2.56      The framework for privatisation, including the safeguards built into the model, are integral to the question of whether the government's NBN project is in the national interest and will actually provide value for money.

2.57      Presently there is still uncertainty about what the framework for privatisation and the arrangements to govern that process will look like: final decisions have not yet been made.

2.58      The Implementation Study recommends that it is vital that a review into market structure and competition safeguards be conducted prior to any privatisation of NBN Co, that it may be that NBN Co should be split into a Layer 1 business (the ducts, poles and physical fibre) to be privatised separately from a Layer 2 business (the active equipment that lights the fibre), and that NBN Co's backhaul assets may be better kept under public ownership for good and not privatised at all:

In the lead-up to privatisation, Government should seek independent advice about the competition safeguards that need to be in place to privatise NBN Co, and what form that privatisation should take from a competition perspective. The independent advice could reasonably be that strict equivalence is insufficient to safeguard competition once NBN Co is in private hands, and that the Layer 1 business (the ducts, poles and physical fibre) should be privatised separately to the Layer 2 business (the active equipment that lights the fibre). However, telecommunications is a dynamic industry and committing to an inquiry by an independent agency such as the Productivity Commission prior to privatisation would avoid locking in a particular solution today.

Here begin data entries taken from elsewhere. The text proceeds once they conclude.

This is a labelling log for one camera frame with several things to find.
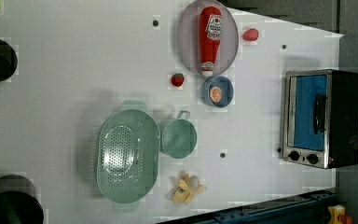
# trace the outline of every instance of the red strawberry
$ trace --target red strawberry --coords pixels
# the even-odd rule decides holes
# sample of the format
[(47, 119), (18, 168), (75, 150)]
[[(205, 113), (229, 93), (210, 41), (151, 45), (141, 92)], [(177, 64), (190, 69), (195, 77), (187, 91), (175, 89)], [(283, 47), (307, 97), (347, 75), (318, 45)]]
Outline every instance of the red strawberry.
[(250, 29), (243, 34), (243, 39), (247, 41), (256, 41), (258, 38), (258, 31), (256, 29)]
[(180, 87), (185, 82), (185, 77), (182, 74), (175, 74), (171, 77), (171, 83), (175, 87)]

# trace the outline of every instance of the ketchup bottle
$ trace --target ketchup bottle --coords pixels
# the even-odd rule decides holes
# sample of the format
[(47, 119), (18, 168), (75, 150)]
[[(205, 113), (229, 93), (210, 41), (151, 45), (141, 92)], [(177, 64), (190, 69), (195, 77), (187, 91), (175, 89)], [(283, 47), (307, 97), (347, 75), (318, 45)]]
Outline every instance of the ketchup bottle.
[(214, 61), (220, 46), (222, 13), (217, 7), (206, 7), (200, 14), (200, 49), (202, 74), (213, 74)]

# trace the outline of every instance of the blue bowl
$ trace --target blue bowl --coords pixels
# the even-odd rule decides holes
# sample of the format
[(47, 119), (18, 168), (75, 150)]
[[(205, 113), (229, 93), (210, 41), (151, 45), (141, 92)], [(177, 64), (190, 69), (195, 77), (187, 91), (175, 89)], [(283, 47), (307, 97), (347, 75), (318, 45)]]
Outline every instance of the blue bowl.
[[(222, 100), (218, 103), (212, 102), (209, 97), (209, 89), (212, 87), (218, 87), (222, 90)], [(223, 108), (231, 103), (234, 97), (234, 87), (226, 77), (209, 77), (202, 85), (201, 97), (206, 105)]]

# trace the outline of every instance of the clear plate
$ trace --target clear plate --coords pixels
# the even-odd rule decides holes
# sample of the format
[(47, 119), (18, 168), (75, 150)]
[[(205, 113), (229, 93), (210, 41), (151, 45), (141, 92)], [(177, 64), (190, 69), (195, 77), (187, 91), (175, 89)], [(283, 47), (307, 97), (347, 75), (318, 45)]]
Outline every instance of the clear plate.
[(178, 23), (177, 47), (185, 66), (201, 75), (200, 13), (206, 7), (217, 7), (222, 12), (222, 35), (213, 70), (213, 75), (216, 76), (224, 73), (234, 62), (239, 45), (237, 24), (221, 3), (214, 0), (198, 0), (189, 5)]

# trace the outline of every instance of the oven window
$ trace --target oven window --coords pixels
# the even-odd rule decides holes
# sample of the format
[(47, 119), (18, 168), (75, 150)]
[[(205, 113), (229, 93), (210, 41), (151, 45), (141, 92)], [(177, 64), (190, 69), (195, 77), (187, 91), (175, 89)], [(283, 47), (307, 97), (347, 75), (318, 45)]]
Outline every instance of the oven window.
[(314, 107), (318, 95), (326, 95), (327, 77), (296, 78), (296, 113), (294, 147), (324, 150), (324, 132), (315, 133)]

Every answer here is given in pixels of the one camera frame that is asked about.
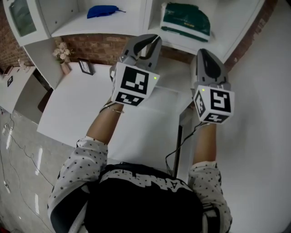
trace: brick wall
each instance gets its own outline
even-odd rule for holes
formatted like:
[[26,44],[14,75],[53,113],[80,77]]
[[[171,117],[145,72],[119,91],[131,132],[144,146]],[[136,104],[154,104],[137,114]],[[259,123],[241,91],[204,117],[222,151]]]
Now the brick wall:
[[[258,35],[265,26],[277,0],[266,0],[252,26],[247,31],[237,48],[225,62],[225,66],[230,71],[234,65],[242,58],[245,52],[252,45],[255,36]],[[130,35],[113,34],[78,34],[56,37],[56,44],[64,41],[74,54],[70,56],[72,62],[77,62],[77,58],[90,60],[91,63],[113,65],[121,54],[126,42],[131,38]],[[163,46],[161,56],[182,61],[190,64],[194,55],[177,49]]]
[[3,2],[0,1],[0,68],[4,71],[7,66],[19,66],[18,58],[21,58],[28,66],[33,65],[24,49],[16,41],[6,18]]

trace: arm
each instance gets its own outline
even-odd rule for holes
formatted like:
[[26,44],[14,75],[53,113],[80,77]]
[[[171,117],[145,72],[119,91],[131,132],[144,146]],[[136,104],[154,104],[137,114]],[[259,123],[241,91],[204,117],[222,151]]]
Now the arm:
[[48,201],[48,215],[56,233],[81,229],[89,198],[88,182],[99,180],[107,165],[108,146],[123,106],[104,109],[90,126],[87,136],[65,161]]
[[221,174],[215,159],[216,125],[210,124],[199,131],[193,166],[189,172],[189,186],[204,208],[203,229],[207,229],[207,232],[226,233],[230,230],[232,217],[223,197]]

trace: blue object
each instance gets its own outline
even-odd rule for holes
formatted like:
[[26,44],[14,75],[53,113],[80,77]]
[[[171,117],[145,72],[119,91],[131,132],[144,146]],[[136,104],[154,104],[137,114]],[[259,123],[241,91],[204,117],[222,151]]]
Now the blue object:
[[89,9],[87,14],[87,19],[100,17],[100,16],[108,16],[116,11],[122,11],[115,5],[96,5]]

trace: person
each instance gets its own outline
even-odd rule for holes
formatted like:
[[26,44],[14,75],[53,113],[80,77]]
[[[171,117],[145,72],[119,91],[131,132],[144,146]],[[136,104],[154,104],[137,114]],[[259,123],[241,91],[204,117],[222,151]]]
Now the person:
[[56,233],[179,229],[226,233],[232,217],[216,160],[216,125],[203,126],[184,183],[144,165],[107,165],[107,145],[123,110],[104,109],[66,160],[48,201]]

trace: shirt sleeve
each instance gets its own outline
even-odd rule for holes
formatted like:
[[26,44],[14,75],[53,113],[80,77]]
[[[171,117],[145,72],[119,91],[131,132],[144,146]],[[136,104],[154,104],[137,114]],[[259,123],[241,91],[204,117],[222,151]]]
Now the shirt sleeve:
[[203,208],[204,216],[202,227],[213,228],[214,224],[210,226],[210,217],[212,214],[207,214],[209,210],[217,210],[215,216],[219,217],[217,227],[220,228],[220,233],[229,232],[232,217],[230,209],[223,197],[223,191],[221,189],[221,173],[217,168],[216,162],[200,162],[194,164],[189,171],[189,186],[194,190],[198,198],[200,199]]
[[107,164],[108,146],[91,137],[77,142],[65,161],[48,201],[48,215],[56,233],[78,232],[85,218],[89,189]]

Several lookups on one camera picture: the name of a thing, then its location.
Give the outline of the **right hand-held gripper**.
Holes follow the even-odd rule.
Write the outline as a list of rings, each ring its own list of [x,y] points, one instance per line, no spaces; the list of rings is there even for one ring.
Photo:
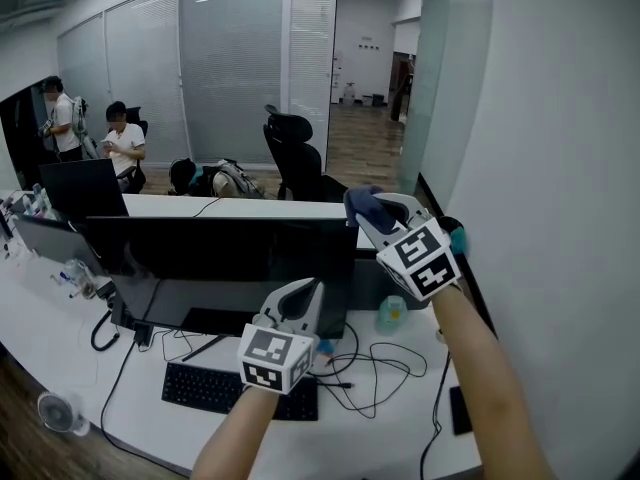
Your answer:
[[[461,277],[450,239],[437,219],[413,196],[381,192],[374,198],[405,229],[395,223],[381,231],[362,214],[356,221],[377,250],[376,259],[391,278],[416,300],[433,295]]]

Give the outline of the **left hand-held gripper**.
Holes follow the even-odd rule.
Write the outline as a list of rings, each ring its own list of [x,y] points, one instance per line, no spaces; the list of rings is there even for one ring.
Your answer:
[[[290,282],[267,296],[238,348],[245,385],[283,395],[296,387],[315,360],[324,296],[318,278]]]

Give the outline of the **dark grey-blue cloth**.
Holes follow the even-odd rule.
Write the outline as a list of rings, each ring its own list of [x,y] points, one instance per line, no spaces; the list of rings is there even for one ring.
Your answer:
[[[343,197],[347,226],[358,227],[359,223],[356,217],[360,215],[378,232],[389,235],[396,224],[396,220],[384,208],[382,203],[375,198],[376,194],[382,192],[383,189],[381,187],[370,184],[348,189]]]

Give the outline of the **black monitor with white sticker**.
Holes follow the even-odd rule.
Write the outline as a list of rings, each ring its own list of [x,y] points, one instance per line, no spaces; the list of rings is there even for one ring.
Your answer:
[[[238,337],[272,291],[316,278],[317,334],[344,334],[358,232],[343,219],[90,217],[86,236],[137,322]]]

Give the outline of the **person's right forearm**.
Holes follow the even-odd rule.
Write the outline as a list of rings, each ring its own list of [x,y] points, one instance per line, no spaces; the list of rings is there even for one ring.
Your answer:
[[[497,338],[464,293],[432,299],[467,405],[485,480],[553,480],[534,433],[520,380]]]

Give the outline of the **person's left forearm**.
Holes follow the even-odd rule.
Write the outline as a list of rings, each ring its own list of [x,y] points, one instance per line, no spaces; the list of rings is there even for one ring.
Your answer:
[[[248,480],[279,398],[247,388],[202,448],[190,480]]]

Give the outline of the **grey desk divider panel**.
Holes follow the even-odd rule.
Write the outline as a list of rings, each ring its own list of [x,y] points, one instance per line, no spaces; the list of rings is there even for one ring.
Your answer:
[[[375,311],[389,296],[400,296],[411,311],[426,308],[428,302],[420,302],[397,285],[384,268],[374,259],[356,259],[348,296],[348,311]]]

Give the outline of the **black bin with teal bag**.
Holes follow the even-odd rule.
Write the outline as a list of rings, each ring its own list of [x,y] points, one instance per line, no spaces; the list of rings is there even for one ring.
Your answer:
[[[441,229],[449,235],[453,254],[467,256],[468,241],[464,226],[457,219],[450,216],[441,216],[437,220]]]

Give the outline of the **pale green bottle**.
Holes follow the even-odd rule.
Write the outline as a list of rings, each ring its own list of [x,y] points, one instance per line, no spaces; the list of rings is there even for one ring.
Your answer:
[[[379,306],[376,331],[380,335],[392,335],[405,323],[408,308],[403,297],[390,295]]]

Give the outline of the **black keyboard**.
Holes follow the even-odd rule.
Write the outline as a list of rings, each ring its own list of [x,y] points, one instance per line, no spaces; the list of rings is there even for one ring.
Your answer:
[[[228,414],[243,391],[238,373],[168,363],[161,399],[184,407]],[[288,394],[281,395],[275,420],[311,422],[319,419],[318,385],[303,378]]]

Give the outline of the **white water dispenser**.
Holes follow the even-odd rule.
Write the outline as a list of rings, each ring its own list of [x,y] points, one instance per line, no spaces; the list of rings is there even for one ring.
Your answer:
[[[341,82],[342,74],[342,52],[339,49],[334,50],[332,60],[332,74],[331,74],[331,96],[330,101],[332,104],[339,104],[343,97],[343,87]]]

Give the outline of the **black desktop box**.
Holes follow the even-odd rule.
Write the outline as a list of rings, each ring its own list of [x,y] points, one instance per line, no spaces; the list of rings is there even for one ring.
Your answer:
[[[111,322],[114,325],[129,330],[134,329],[135,319],[119,294],[113,294],[107,300],[107,306],[111,310]]]

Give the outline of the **black smartphone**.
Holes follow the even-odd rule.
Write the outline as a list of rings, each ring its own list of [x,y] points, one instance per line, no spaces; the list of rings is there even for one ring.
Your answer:
[[[467,405],[459,386],[449,389],[449,400],[451,406],[453,434],[455,436],[461,436],[472,433],[473,429]]]

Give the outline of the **clear water bottle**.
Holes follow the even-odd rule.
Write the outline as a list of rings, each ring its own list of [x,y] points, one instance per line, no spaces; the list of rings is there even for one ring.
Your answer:
[[[95,296],[97,291],[95,277],[84,262],[78,259],[67,261],[62,274],[85,299],[91,299]]]

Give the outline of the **small white desk fan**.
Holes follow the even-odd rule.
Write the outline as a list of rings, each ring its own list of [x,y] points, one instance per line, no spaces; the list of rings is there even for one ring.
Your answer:
[[[81,399],[72,392],[45,391],[37,399],[37,412],[46,428],[79,437],[89,434],[90,422],[81,413]]]

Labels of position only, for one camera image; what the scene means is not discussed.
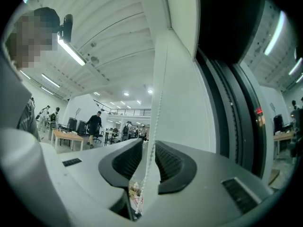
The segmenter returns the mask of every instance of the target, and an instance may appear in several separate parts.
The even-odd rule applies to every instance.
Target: white ceiling
[[[281,91],[290,90],[303,72],[300,67],[292,76],[289,71],[295,65],[294,49],[297,46],[293,27],[288,19],[284,22],[282,32],[271,53],[264,51],[278,24],[280,9],[270,0],[265,7],[257,34],[244,57],[258,82],[263,86],[275,87]]]
[[[87,63],[80,66],[61,46],[24,72],[57,97],[98,92],[101,103],[140,100],[151,106],[154,45],[140,0],[29,0],[31,9],[56,10],[61,24],[73,15],[70,45]],[[92,63],[91,57],[98,63]],[[45,80],[44,73],[60,88]],[[124,92],[130,95],[125,98]]]

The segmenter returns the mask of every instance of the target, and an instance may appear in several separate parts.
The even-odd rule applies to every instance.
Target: office chair
[[[95,142],[100,141],[100,143],[102,142],[101,140],[98,139],[98,137],[102,137],[103,135],[100,135],[100,126],[97,126],[96,132],[94,134],[94,138],[93,140],[95,140]]]
[[[110,143],[112,143],[112,141],[115,143],[116,137],[118,136],[118,132],[119,130],[117,128],[113,129],[113,133],[115,134],[113,134],[113,138],[111,139]]]

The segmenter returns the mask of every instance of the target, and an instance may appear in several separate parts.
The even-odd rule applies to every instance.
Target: backpack
[[[56,122],[56,114],[52,113],[51,115],[51,122]]]
[[[124,135],[128,134],[128,127],[127,126],[124,126],[124,128],[123,128],[123,134]]]

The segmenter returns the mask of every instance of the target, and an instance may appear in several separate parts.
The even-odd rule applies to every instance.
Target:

The situation for backhaul assets is different—uncontested backhaul will remain a bottleneck asset that is very difficult to regulate. Volume will be constantly increasing thus requiring upgrades in active equipment to increase data throughput, without being able to raise prices sufficiently to achieve economic returns. Stand-alone commerciality of backhaul will always be challenging while ensuring affordability, so a commercial owner will rationally under-invest. Government should therefore have a bias not to privatise NBN Co’s backhaul assets, although it could allow private operators (including a privatised NBN Co) to tender for their operations. The independent review into competition prior to privatisation should start with a rebuttable presumption to keep backhaul under public ownership.[60]

2.59      The Implementation Study also recognised that privatisation arrangements should be established in advance of implementation as opposed to being created on-the-run:

privatisation safeguards should be set today in the NBN legislation. This will make it more difficult to undermine competition outcomes in the future by seeking to maximise privatisation proceeds—and therefore will be an important component in safeguarding the NBN’s competition legacy.[61]

2.60      Submitters emphasised the importance of privatisation arrangements to the viability and desirability of the government's NBN project. The Regional Telecommunications Independent Review Committee submitted:

Given the importance of developing competition in regional, rural and remote Australia, the Committee agrees that an independent review into market structure and competition safeguards prior to any privatisation of NBN Co is vital. The review should include consideration of impacts in rural, regional and remote Australia as part of its terms of reference.[62]

2.61      Optus also commented on privatisation arrangements:

[B]efore there is ultimately a government sell-down of its interest in the National Broadband Network, we think it would be appropriate to have a look at the competitive environment at that point in time. We have reached that conclusion because of the unique nature of this network. It will be the owner and operator of a bottleneck infrastructure. Therefore we think that it is important to have a look at the competition implications of any sell-down before that occurs. I think we have probably gone a little bit further and said that we think some of the competition issues are so critical that there should be some limits imposed in terms of retail telecommunications providers taking a stake in the National Broadband Network on privatisation. We have certainly supported the study’s recommendation for a 15 per cent equity cap on retail telecommunications investment in the National Broadband Network Company.[63]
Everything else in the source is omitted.